The field is on systemd’s main branch and will ship in the next tagged release. Every distribution that tracks upstream will pick it up in a routine update. Even distributions that review upstream changes closely (and several flagged this one) still face the same decision: carry the field or maintain a patch to remove it.
The storage layer is in place. The schema defines where a Linux system stores a user’s date of birth. A future mandate that requires collection does not need to solve the storage problem, because the storage problem was already solved and merged into one of the most widely deployed software projects on Earth.
The bottom of the stack#
The first post in this series argued that age verification infrastructure becomes surveillance infrastructure. The third documented Meta’s lobbying campaign to shift verification from platforms to devices. The fourth showed that the tools to protect children already exist on every phone and that no one is incentivized to enable them by default.
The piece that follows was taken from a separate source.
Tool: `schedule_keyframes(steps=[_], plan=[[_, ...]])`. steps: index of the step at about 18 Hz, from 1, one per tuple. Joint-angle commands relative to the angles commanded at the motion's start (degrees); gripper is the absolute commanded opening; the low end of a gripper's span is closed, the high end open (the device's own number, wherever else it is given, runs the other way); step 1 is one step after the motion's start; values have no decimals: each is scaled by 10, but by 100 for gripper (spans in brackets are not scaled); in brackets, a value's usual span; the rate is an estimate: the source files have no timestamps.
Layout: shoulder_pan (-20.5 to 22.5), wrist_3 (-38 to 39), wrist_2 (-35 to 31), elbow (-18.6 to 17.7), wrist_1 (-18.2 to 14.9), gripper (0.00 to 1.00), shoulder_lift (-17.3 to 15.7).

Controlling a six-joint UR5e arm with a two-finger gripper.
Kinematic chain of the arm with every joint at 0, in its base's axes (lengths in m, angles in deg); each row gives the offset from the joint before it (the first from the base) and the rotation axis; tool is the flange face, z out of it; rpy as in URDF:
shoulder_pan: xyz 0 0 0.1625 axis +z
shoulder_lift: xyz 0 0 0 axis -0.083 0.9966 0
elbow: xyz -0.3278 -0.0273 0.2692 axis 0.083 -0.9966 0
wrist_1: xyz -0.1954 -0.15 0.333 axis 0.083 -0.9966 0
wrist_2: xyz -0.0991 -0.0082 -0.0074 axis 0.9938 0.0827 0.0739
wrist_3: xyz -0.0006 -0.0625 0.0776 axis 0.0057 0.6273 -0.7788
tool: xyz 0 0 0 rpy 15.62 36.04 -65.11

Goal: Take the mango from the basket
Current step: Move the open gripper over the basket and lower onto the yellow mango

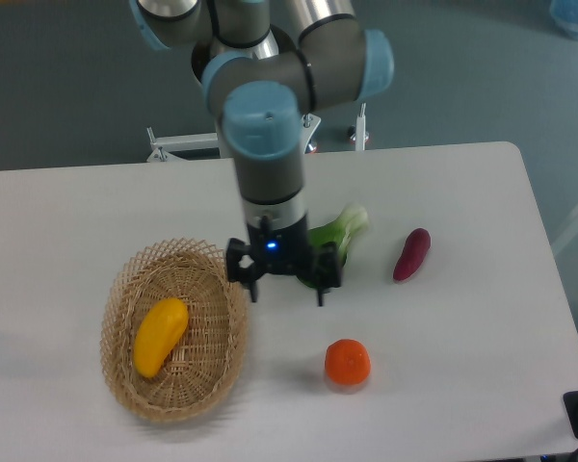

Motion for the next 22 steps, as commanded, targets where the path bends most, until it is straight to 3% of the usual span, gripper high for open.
schedule_keyframes(steps=[4, 10, 16, 22], plan=[[-55, 2, -3, -25, 2, 100, 1], [-91, -13, -14, -37, 2, 100, 18], [-97, -93, -16, -52, 2, 100, 14], [-103, -61, -11, -64, 33, 100, 33]])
The systemd merge is what it looks like when that lobbying chain reaches the bottom of the stack.
Here is the timeline:
- Legislation passes (AB-1043, SB26-051).
- Legislation creates obligation.
- Obligation produces a good first issue.
- A Microsoft employee merges it.
- The revert is locked in four minutes and closed in seven.
- The field ships downstream to every major Linux distribution.
- Michigan’s HB 4429 would require operating system providers to determine or estimate the user’s age at activation. New York’s S8102A requires age assurance at the device level. Illinois, North Dakota, and Utah are advancing similar proposals.
Each step is defensible in isolation. AB-1043 is law. The PR was a reasonable engineering response to the law. The schema is technically clean. The field is optional. And the sum of those individually reasonable steps is that a volunteer-maintained init system now has the schema in place to serve as the identity layer for age verification on every Linux desktop that ships systemd.
The obligation is entirely external: legislation backed by Meta’s record $26.29 million federal lobbying spend in 2025, of which age verification was a major focus, aimed at every layer of infrastructure except its own platforms. The distributions did not ask for this, the maintainers do not want it, and Meta never had to touch a line of code.